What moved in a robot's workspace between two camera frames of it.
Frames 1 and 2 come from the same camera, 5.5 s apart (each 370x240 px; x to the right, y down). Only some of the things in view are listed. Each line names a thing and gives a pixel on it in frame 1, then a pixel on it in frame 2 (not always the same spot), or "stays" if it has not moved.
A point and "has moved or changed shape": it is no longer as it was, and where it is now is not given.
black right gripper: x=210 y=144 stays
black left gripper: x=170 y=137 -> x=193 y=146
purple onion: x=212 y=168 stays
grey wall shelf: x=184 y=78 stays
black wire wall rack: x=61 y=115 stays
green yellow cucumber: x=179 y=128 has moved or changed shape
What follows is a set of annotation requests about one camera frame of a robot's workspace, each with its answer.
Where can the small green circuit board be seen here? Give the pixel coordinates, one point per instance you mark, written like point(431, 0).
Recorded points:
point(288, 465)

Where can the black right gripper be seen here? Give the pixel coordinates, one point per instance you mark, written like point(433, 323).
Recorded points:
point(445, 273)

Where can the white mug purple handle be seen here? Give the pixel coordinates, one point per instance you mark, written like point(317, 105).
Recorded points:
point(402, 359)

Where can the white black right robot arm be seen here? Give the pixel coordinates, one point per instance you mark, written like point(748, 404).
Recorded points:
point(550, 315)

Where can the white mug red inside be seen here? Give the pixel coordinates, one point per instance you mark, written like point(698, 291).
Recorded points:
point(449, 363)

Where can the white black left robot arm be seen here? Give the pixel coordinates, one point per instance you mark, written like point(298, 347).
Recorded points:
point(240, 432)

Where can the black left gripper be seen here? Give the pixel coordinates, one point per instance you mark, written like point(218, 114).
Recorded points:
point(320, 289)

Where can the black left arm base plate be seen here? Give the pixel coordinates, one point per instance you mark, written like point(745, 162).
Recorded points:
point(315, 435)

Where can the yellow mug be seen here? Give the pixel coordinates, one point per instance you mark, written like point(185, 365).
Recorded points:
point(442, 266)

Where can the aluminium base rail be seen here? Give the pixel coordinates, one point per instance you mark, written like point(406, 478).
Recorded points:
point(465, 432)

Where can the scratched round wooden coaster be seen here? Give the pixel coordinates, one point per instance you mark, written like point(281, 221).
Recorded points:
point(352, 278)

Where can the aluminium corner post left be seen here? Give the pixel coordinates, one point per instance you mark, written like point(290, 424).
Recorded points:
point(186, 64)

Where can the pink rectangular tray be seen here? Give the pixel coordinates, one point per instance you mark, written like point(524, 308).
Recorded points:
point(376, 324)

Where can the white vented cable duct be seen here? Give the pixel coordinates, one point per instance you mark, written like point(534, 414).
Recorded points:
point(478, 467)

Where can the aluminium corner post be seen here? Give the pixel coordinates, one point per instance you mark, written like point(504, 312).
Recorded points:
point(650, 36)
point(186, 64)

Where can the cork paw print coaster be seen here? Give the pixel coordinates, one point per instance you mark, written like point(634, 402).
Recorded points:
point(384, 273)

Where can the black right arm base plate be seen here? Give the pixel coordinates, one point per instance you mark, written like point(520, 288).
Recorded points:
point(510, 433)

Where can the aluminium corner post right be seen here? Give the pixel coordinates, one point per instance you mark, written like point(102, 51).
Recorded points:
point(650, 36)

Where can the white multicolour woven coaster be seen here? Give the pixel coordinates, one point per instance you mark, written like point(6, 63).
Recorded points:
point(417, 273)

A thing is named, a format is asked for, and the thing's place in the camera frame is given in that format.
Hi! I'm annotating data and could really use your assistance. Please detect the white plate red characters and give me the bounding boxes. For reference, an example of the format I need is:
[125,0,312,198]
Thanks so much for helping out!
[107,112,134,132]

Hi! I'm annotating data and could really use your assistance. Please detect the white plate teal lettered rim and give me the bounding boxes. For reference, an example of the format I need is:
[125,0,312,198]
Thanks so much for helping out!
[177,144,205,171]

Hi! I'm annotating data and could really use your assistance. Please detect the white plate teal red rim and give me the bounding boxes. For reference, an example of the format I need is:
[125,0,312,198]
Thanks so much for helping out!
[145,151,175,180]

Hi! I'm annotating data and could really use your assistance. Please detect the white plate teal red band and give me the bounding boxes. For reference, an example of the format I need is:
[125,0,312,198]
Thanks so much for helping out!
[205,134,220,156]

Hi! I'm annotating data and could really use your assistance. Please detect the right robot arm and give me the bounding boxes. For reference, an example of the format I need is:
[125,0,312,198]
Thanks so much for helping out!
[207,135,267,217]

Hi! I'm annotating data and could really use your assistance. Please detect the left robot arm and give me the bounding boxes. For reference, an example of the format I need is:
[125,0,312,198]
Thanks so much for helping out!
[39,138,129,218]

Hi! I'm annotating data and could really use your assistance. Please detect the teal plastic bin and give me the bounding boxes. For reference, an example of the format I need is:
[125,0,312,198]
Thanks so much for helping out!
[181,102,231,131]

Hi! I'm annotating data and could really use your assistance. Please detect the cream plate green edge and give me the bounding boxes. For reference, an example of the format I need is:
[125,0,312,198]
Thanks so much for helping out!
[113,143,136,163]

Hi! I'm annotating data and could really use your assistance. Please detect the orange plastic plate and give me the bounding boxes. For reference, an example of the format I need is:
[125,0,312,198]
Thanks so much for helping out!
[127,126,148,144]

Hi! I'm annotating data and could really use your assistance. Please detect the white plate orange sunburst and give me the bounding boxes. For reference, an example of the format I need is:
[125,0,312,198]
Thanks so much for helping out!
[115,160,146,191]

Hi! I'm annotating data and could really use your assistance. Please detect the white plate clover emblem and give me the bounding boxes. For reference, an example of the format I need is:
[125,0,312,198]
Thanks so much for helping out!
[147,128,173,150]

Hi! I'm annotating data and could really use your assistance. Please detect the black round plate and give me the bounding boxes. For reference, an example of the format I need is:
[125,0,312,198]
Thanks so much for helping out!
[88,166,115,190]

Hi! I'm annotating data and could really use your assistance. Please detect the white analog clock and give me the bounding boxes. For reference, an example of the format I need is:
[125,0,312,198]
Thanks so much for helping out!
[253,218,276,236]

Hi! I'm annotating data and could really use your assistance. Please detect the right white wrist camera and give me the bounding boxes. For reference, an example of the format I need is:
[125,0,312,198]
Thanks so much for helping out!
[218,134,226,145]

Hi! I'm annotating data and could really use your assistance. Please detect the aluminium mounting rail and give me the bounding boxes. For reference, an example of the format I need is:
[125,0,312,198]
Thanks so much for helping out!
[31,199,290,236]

**WORK TO COMPLETE:** Everything in the listing above needs to be copied exactly.

**THE ANSWER:**
What moved in a robot's workspace between two camera frames of it.
Frames 1 and 2 come from the same camera, 5.5 s apart (each 370x240 px; x to the right, y down). Only some of the things in view are listed. Each line names a thing and gives a pixel on it in frame 1, then a pixel on it in frame 2 (not always the same spot), or "stays" if it has not moved.
A point and "has moved or changed shape": it is no longer as it was, and where it is now is not given.
black right gripper: x=210 y=144 stays
black left gripper: x=170 y=137 -> x=193 y=146
purple onion: x=212 y=168 stays
grey wall shelf: x=184 y=78 stays
black wire wall rack: x=61 y=115 stays
green yellow cucumber: x=179 y=128 has moved or changed shape
What follows is a set of annotation requests about one camera frame of a robot's workspace, each with its answer.
Where can the small green circuit board be seen here? Give the pixel coordinates, one point per instance you mark, written like point(431, 0).
Recorded points:
point(288, 465)

Where can the black right gripper be seen here? Give the pixel coordinates, one point per instance you mark, written like point(433, 323).
Recorded points:
point(445, 273)

Where can the white mug purple handle be seen here? Give the pixel coordinates, one point per instance you mark, written like point(317, 105).
Recorded points:
point(402, 359)

Where can the white black right robot arm be seen here? Give the pixel coordinates, one point per instance you mark, written like point(748, 404).
Recorded points:
point(550, 315)

Where can the white mug red inside be seen here? Give the pixel coordinates, one point per instance you mark, written like point(698, 291).
Recorded points:
point(449, 363)

Where can the white black left robot arm be seen here? Give the pixel coordinates, one point per instance you mark, written like point(298, 347).
Recorded points:
point(240, 432)

Where can the black left gripper be seen here? Give the pixel coordinates, one point per instance you mark, written like point(218, 114).
Recorded points:
point(320, 289)

Where can the black left arm base plate be seen here? Give the pixel coordinates, one point per instance you mark, written like point(745, 162).
Recorded points:
point(315, 435)

Where can the yellow mug be seen here? Give the pixel coordinates, one point per instance you mark, written like point(185, 365).
Recorded points:
point(442, 266)

Where can the aluminium base rail be seen here? Give the pixel coordinates, one point per instance you mark, written like point(406, 478).
Recorded points:
point(465, 432)

Where can the scratched round wooden coaster be seen here? Give the pixel coordinates, one point per instance you mark, written like point(281, 221).
Recorded points:
point(352, 278)

Where can the aluminium corner post left be seen here? Give the pixel coordinates, one point per instance you mark, written like point(290, 424).
Recorded points:
point(186, 64)

Where can the pink rectangular tray be seen here? Give the pixel coordinates, one point per instance you mark, written like point(524, 308).
Recorded points:
point(376, 324)

Where can the white vented cable duct be seen here? Give the pixel coordinates, one point per instance you mark, written like point(534, 414).
Recorded points:
point(478, 467)

Where can the aluminium corner post be seen here? Give the pixel coordinates, one point per instance you mark, written like point(504, 312).
Recorded points:
point(650, 36)
point(186, 64)

Where can the cork paw print coaster be seen here? Give the pixel coordinates, one point per instance you mark, written like point(634, 402).
Recorded points:
point(384, 273)

Where can the black right arm base plate be seen here? Give the pixel coordinates, one point per instance you mark, written like point(520, 288).
Recorded points:
point(510, 433)

Where can the aluminium corner post right be seen here? Give the pixel coordinates, one point per instance you mark, written like point(102, 51).
Recorded points:
point(650, 36)

Where can the white multicolour woven coaster be seen here? Give the pixel coordinates, one point per instance you mark, written like point(6, 63).
Recorded points:
point(417, 273)

A thing is named, a format is asked for, and the thing's place in the camera frame is given in that format.
Hi! I'm annotating data and could really use your assistance. Please detect the white plate red characters and give me the bounding boxes. For reference, an example of the format I need is:
[125,0,312,198]
Thanks so much for helping out!
[107,112,134,132]

Hi! I'm annotating data and could really use your assistance. Please detect the white plate teal lettered rim and give me the bounding boxes. For reference, an example of the format I need is:
[125,0,312,198]
Thanks so much for helping out!
[177,144,205,171]

Hi! I'm annotating data and could really use your assistance. Please detect the white plate teal red rim and give me the bounding boxes. For reference, an example of the format I need is:
[125,0,312,198]
Thanks so much for helping out!
[145,151,175,180]

Hi! I'm annotating data and could really use your assistance. Please detect the white plate teal red band and give me the bounding boxes. For reference, an example of the format I need is:
[125,0,312,198]
Thanks so much for helping out!
[205,134,220,156]

Hi! I'm annotating data and could really use your assistance. Please detect the right robot arm and give me the bounding boxes. For reference, an example of the format I need is:
[125,0,312,198]
Thanks so much for helping out!
[207,135,267,217]

Hi! I'm annotating data and could really use your assistance. Please detect the left robot arm and give me the bounding boxes. For reference, an example of the format I need is:
[125,0,312,198]
Thanks so much for helping out!
[39,138,129,218]

Hi! I'm annotating data and could really use your assistance. Please detect the teal plastic bin and give me the bounding boxes. For reference, an example of the format I need is:
[125,0,312,198]
Thanks so much for helping out!
[181,102,231,131]

Hi! I'm annotating data and could really use your assistance. Please detect the cream plate green edge and give me the bounding boxes. For reference, an example of the format I need is:
[125,0,312,198]
Thanks so much for helping out!
[113,143,136,163]

Hi! I'm annotating data and could really use your assistance. Please detect the orange plastic plate and give me the bounding boxes. For reference, an example of the format I need is:
[125,0,312,198]
Thanks so much for helping out!
[127,126,148,144]

Hi! I'm annotating data and could really use your assistance. Please detect the white plate orange sunburst and give me the bounding boxes. For reference, an example of the format I need is:
[125,0,312,198]
Thanks so much for helping out!
[115,160,146,191]

Hi! I'm annotating data and could really use your assistance. Please detect the white plate clover emblem and give me the bounding boxes. For reference, an example of the format I need is:
[125,0,312,198]
Thanks so much for helping out!
[147,128,173,150]

Hi! I'm annotating data and could really use your assistance. Please detect the black round plate and give me the bounding boxes. For reference, an example of the format I need is:
[125,0,312,198]
Thanks so much for helping out!
[88,166,115,190]

Hi! I'm annotating data and could really use your assistance. Please detect the white analog clock and give me the bounding boxes. For reference, an example of the format I need is:
[125,0,312,198]
Thanks so much for helping out!
[253,218,276,236]

Hi! I'm annotating data and could really use your assistance. Please detect the right white wrist camera and give me the bounding boxes. For reference, an example of the format I need is:
[125,0,312,198]
Thanks so much for helping out!
[218,134,226,145]

Hi! I'm annotating data and could really use your assistance. Please detect the aluminium mounting rail and give me the bounding boxes. For reference, an example of the format I need is:
[125,0,312,198]
Thanks so much for helping out!
[31,199,290,236]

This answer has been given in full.